Disclaimer : All the postings on this site are my own and don’t necessarily represent IBM’s positions, strategies or opinions.

 

Disk level validation for LPM of NPIV LPAR‘ is a key enhancement to ‘Live Partition Mobility(LPM) validation‘ and is being offered in this year(2015)’s PowerVM 2.2.4 release. This article talks about it in detail.


‘Live Partition Mobility'(LPM) is one of the well-celebrated features of PowerVM from a very long time. It provides the ability to move a active partition(LPAR) from one physical IBM Power Systems server to another without any workload/application downtime. There are multiple enhancements in PowerVM 2.2.4 release to improve the performance, resiliency, flexibility and validation of LPM. This IBM developerWorks announcement page ( https://www.ibm.com/developerworks/community/wikis/home?lang=en_us#!/wiki/Power%20Systems/page/Key%20functionality%20included%20in%20PowerVM%202.2.4 ) lists out all the enhancements, including the ones for LPM.

This article is focused on providing the details of this new feature which enables better NPIV storage validation.
IBM Knowledge Center page which provides information about this is located here : http://www-01.ibm.com/support/knowledgecenter/8247-21L/p8hc3/p8hc3_npivorlunval.htm

NOTE : Throughout this article I’ll use the term ‘NPIV LPAR‘ to refer to the Logical Partition(LPAR) whose storage has been provisioned through virtual FC adapter.

Prior to this feature, validation for LPM of NPIV LPAR was limited to checking ‘FC zoning’ i.e. it checked if the destination server had connectivity to the same storage-ports as was connected to the source server. Now with this feature in place, validation could be used to “additionally” check ‘LUN masking’ i.e. if the same disks are connected to the migrating partition on the destination server as was on the source server. In this article i’ll try to de-jargonize the feature using certain well explained figures.

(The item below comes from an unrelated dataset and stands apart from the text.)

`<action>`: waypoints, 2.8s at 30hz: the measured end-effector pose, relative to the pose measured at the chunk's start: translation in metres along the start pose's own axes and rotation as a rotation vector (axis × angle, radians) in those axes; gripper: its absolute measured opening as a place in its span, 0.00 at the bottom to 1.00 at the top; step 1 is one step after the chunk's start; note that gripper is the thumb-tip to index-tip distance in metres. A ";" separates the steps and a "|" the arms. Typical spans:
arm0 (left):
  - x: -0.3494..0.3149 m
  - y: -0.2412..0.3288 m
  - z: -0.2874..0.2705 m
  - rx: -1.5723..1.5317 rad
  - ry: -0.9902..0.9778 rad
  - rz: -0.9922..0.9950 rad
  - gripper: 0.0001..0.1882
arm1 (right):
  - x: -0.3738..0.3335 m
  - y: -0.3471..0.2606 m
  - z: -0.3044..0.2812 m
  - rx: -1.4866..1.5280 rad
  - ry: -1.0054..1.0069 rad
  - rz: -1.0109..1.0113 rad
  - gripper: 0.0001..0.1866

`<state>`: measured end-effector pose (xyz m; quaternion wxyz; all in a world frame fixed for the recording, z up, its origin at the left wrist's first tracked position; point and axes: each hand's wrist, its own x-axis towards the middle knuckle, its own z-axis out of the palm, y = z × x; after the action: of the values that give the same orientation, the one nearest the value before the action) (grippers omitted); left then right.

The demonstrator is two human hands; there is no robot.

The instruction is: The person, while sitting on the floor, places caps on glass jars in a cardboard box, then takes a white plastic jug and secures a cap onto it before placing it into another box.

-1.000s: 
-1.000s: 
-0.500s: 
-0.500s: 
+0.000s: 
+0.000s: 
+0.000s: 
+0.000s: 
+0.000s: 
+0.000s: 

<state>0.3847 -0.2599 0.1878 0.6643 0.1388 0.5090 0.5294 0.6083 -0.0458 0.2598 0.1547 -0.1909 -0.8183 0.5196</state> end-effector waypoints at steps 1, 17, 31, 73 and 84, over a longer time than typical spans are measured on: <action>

Let’s start with the detailed explanation of NPIV partition setup and how traditionally LPM validation of NPIV partitions worked. Then, I’ll explain the validation enhancement brought out in this release.

 

How is a typical ‘NPIV LPAR’ configured; and what a Server/Storage Admin should care about ?

NPIV LPAR setup in IBM PowerVM

NPIV LPAR setup

A virtual FC adapter needs to be created on a LPAR for access to storage using NPIV i.e. vfc-c from the figure above.
The virtual FC adapter has a WWPN i.e. wwpn_c1 that needs to be “zoned” to the storage target port WWPN i.e. wwpn_T1. Zoning needs to be done on the FC switch.
Then the Logical Units(aka Disks) ( i.e. LU G and LU H ) that needs to be assigned to the NPIV LPAR are “masked” to the “Host / Host group” on the storage box. In this case LUs G and H are mapped to the Host with WWPN wwpn_c1.
This configuration is sufficient to bring up the NPIV LPAR and start using the disks assigned to it.

 

What are the configuration considerations for enabling LPM of NPIV LPAR ?

NPIV setup for LPM PowerVM

NPIV setup for LPM

Unlike what was shown in the previous figure there is NOT one WWPN ( i.e. wwpn_c1 ) but a pair of WWPNs (i.e. wwpn_c1 and wwpn_c2) that belong to a virtual FC adapter. Though a virtual FC adapter uses only one of these WWPNs during normal operations, the second one is required for LPM and is used on the destination Server. As shown in this figure, it is important to also zone“(switch) and “mask“(storage) the alternate WWPN i.e. wwpn_c2 for successful LPM operation.

 

What is the FC zoning check being performed as part of the existing NPIV LPAR “LPM validation” ?

NPIV LPM FC Zoning check PowerVM

NPIV LPM FC Zoning check

The existing LPM validation would check FC zoning i.e. if the alternate WWPN (i.e. wwpn_c2 -> used by migrating LPAR on destination server) has access to the same storage targets ports (i.e. wwpn_T1) as is accessed by primary WWPN(i.e. wwpn_c1 -> used by the migrating LPAR on source server ). It was limited to check FC zoning and did not validate to see if the same LUNs are masked to both the client WWPNs. In this case, since the same target port wwpn_T1 is zoned to both the WWPNs of the client, LPM validation succeeds.

 

What is the need for the new “NPIV Disk validation” introduced in this release of VIOS 2.2.4 ?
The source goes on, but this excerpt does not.